Guerre en UkraineL’arsenal nucléaire tactique, une option pour Moscou?
L’utilisation par la Russie d’une arme nucléaire tactique, plus petite en charge explosive, est une option dans la liste des innombrables scénarios de cette guerre.

Un manifestant tient une pancarte indiquant «De Trump à Poutine, deuxième danger nucléaire» lors d’une manifestation contre l’invasion de l’Ukraine par la Russie, à Madrid, le 20 mars 2022.
AFPUne arme nucléaire tactique, plus petite en charge explosive que l’arme nucléaire stratégique, est en théorie destinée au champ de bataille et transportée par un vecteur ayant une portée inférieure à 5500 km. «Au niveau vertical, il y a un vrai risque.
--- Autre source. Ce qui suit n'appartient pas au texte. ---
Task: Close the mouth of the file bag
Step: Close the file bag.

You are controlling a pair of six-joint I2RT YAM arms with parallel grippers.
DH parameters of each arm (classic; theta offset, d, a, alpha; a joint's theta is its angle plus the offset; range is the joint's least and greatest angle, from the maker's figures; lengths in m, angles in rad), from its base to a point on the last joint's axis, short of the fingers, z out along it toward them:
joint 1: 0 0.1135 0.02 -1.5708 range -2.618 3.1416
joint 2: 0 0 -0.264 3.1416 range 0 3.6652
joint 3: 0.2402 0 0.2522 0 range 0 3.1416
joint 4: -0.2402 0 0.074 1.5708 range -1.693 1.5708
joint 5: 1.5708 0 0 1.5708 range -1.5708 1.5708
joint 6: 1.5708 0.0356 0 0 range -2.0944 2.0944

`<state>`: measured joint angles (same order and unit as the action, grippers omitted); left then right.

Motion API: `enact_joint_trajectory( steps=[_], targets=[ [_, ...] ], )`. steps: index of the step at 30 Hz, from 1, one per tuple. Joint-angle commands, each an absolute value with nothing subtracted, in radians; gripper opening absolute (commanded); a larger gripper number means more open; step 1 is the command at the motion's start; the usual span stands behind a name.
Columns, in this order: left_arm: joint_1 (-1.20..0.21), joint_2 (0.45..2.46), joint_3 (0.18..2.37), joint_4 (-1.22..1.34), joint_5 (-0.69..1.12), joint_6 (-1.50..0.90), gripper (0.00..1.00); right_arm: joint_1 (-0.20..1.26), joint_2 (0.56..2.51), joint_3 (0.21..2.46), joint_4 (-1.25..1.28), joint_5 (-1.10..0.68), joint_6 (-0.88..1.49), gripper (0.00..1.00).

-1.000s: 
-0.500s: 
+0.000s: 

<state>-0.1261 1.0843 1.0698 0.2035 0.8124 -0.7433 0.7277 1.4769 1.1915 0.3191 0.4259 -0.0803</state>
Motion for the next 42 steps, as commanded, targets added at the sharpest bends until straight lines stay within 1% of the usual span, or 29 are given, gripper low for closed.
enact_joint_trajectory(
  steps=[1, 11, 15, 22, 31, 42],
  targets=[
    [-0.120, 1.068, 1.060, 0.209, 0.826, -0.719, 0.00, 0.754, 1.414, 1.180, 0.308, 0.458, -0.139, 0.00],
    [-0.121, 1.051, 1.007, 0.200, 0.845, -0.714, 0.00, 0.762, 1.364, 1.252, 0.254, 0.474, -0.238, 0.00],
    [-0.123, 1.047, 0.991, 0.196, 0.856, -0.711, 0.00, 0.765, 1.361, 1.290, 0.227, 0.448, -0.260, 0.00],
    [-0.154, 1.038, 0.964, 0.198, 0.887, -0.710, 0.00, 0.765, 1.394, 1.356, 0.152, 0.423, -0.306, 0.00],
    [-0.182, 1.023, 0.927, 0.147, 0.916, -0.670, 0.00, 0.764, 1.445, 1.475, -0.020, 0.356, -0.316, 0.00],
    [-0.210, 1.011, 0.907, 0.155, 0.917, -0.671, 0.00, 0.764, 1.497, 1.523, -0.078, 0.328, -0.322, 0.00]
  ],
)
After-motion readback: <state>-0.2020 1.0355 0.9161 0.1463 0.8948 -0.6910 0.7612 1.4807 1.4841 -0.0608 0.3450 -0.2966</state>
Ils ont désespérément besoin de remporter des victoires militaires pour les transformer en levier politique», explique Mathieu Boulègue, du centre de réflexion britannique Chatham House. «L’arme chimique ne changerait pas la face de la guerre. Une arme tactique nucléaire qui raserait une ville ukrainienne, oui. C’est improbable mais pas impossible. Et là ce serait 70 ans de théorie de dissuasion nucléaire qui s’effondrent».
Arme stratégique
La doctrine russe est sujette à débat. Certains experts et responsables militaires, en particulier à Washington, affirment que Moscou a abandonné la doctrine soviétique de ne pas utiliser l’arme suprême en premier. Moscou aurait désormais dans ses options la théorie de «l’escalade pour désescalader»: utiliser l’arme dans des proportions limitées pour forcer l’OTAN à reculer.
Mais les récentes déclarations russes ont jeté le doute sur cette interprétation. Moscou n’utilisera l’arme nucléaire en Ukraine qu’en cas de «menace existentielle» contre la Russie, a ainsi assuré mardi le porte-parole du Kremlin, Dmitri Peskov sur CNN, citant un des points de la doctrine officielle russe. «Nous n’avons rien vu qui nous conduise à conclure que nous devons changer notre posture stratégique de dissuasion», a réagi son homologue du Pentagone, John Kirby. Techniquement, Moscou est équipée.
1588 têtes déployées
Selon le très respecté Bulletin of the Atomic Scientists, «1588 têtes nucléaires russes sont déployées», dont 812 sur des missiles installés à terre, 576 sur des sous-marins et 200 sur des bombardiers. Un peu moins de 1000 autres têtes sont stockées. Pour Pavel Luzin, analyste du groupe de réflexion Riddle basé à Moscou, la Russie pourrait utiliser une arme nucléaire tactique «pour démoraliser un adversaire, pour empêcher l’ennemi de continuer à se battre». L’objectif est d’abord «démonstratif», ajoute-t-il. «Mais si l’adversaire veut toujours se battre ensuite, elle peut être employée de manière plus directe».
«Rubicon initial franchi»
«En cas d’enlisement ou d’humiliation, on peut imaginer une escalade verticale. Cela fait partie de la culture stratégique russe d’aller dans l’intimidation et l’escalade pour obtenir la désescalade», rappelle un haut gradé français sous couvert de l’anonymat. «Poutine n’est pas entré dans cette guerre pour la perdre».
Mais d’autres veulent croire que le tabou absolu demeure. Si Vladimir Poutine décide d’anéantir ne serait-ce qu’un village ukrainien pour montrer sa détermination, la zone serait potentiellement exclue de toute vie humaine pour des décennies.
«Le coût politique serait monstrueux. Il perdrait le peu de soutien qui lui reste. Les Indiens reculeraient, les Chinois aussi», assure William Alberque, de l’International Institute for Strategic Studies (IISS). «Je ne pense pas que Poutine le fera».
Reste qu’en dehors même du dossier ukrainien, la Russie ne jouirait pas aujourd’hui d’une telle stature sans l’arme nucléaire. Elle ne constituerait pas une menace d’une telle ampleur avec ses seules forces conventionnelles, qui témoignent depuis un mois d’une immense capacité de destruction mais aussi de réelles faiblesses tactiques, opérationnelles et logistiques.
Aucune certitude
Dans les chancelleries occidentales, les certitudes n’ont plus cours. «Nous n’avons aucune raison de penser que Poutine n’a pas l’intention d’aller au bout et qu’il ne va pas utiliser tous les moyens pour y parvenir (…), éventuellement par l’emploi d’armes interdites», estime un diplomate occidental, évoquant les armes chimiques.
«Le Rubicon initial a été franchi» lors de l’invasion de l’Ukraine, «il n’y a plus vraiment de limites», admet-il. Mais il espère que tienne ce «tabou qui dure depuis le 9 août 1945» et la bombe sur Nagasaki.